彼女はアンフレンドリーを演じている
まるで居酒屋にいる時のようなノリの会話を交わすと、美琴の目の前に差し入れの缶コーヒーを置いた蒼太。
そしてデスクに未だ山積みとなるファイルの一つを手に取り、ペラペラと捲りながら話し始めた。
「課長はー?」
「……今日、お子さんの誕生日だから……帰ってもらった」
「美琴ちゃん優しい〜、課長って子煩悩だしな」
「へぇ、そうなんだ? でもそんな感じする」
今まで休む事なく作業していた美琴は、蒼太との会話で緊張感と逼迫感が自然に解けていき。

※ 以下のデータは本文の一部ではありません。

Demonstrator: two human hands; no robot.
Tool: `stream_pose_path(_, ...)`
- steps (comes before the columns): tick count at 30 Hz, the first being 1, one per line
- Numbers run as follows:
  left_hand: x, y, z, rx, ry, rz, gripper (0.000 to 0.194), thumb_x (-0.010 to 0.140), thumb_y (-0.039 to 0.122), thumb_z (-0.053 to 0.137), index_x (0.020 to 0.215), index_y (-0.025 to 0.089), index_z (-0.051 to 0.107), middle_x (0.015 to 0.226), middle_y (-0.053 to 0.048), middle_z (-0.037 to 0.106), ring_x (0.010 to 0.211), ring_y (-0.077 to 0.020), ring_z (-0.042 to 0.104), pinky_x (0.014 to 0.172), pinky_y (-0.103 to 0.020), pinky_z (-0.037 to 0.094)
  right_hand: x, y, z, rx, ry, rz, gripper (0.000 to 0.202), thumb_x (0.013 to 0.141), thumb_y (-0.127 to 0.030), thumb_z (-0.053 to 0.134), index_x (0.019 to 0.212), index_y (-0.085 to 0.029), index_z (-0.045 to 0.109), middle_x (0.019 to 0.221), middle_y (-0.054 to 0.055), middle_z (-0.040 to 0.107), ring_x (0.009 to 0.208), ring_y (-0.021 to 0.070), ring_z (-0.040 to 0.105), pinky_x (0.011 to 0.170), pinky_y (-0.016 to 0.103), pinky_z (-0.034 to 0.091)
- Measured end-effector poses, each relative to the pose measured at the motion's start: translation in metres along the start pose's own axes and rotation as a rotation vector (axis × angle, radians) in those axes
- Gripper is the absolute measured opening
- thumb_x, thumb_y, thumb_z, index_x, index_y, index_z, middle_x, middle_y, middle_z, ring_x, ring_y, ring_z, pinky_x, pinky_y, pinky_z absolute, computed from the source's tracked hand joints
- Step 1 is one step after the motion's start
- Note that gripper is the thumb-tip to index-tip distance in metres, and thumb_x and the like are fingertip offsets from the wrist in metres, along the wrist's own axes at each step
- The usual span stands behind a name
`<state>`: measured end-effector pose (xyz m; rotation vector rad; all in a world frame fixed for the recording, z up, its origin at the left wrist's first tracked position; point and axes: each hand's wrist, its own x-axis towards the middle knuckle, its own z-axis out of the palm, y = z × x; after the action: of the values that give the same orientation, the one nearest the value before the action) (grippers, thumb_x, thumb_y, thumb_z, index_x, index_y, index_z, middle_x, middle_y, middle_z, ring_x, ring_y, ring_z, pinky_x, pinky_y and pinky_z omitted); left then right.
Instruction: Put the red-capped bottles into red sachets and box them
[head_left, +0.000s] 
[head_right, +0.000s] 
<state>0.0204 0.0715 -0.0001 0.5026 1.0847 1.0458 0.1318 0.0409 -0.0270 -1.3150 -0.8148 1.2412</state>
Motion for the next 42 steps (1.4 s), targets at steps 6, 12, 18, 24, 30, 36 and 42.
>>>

少しだけ穏やかな心を取り戻すと、表情も和らぎ口元が緩んだ。
そんな様子が見れただけで、十分に癒された残業後の蒼太は、ほっと肩を撫で下ろす。
その時、退勤したばかりの別部署の社員たちが、美琴たちのいる企画部前の廊下を通る。
「ワハハ! マジかよお前ー!」
「!?」
思わずビクッと体が反応した美琴に対し、自分と二人きりでいる事への警戒心が働いたと勘づいた蒼太。
その読み通り、笑い声を交えた会話が通り過ぎていくと、ここが社内だという認識を改めて持った美琴は。
「缶コーヒーありがとう」
「どういたしまして」
「じゃあ気をつけて帰って、お疲れ様」
蒼太の手からファイルをさらりと奪って、退社を促してきた。
こんな場面を他の社員に見られたら、絶対に面白おかしく、最悪交際疑惑として拡散されるかもしれない。
もちろんそれは美琴も困るが、人気者である蒼太の方が注目を浴びてしまうだろうし。
自分と交際疑惑なんて、確実にイメージダウンに繋がると心配した。
ささっと作業を再開させた美琴は、蒼太を突き放す態度を示して、それ以降はパソコン画面にしか視線を向けずにいる。
「……飲み友さえも、社内では他の社員と同類にされんだもんなー」
頬杖をついて独り言のように呟いた蒼太は、少し寂しそうな瞳で美琴の横顔を見つめるも、もう目が合うことはないし、嘆きも聞こえていない。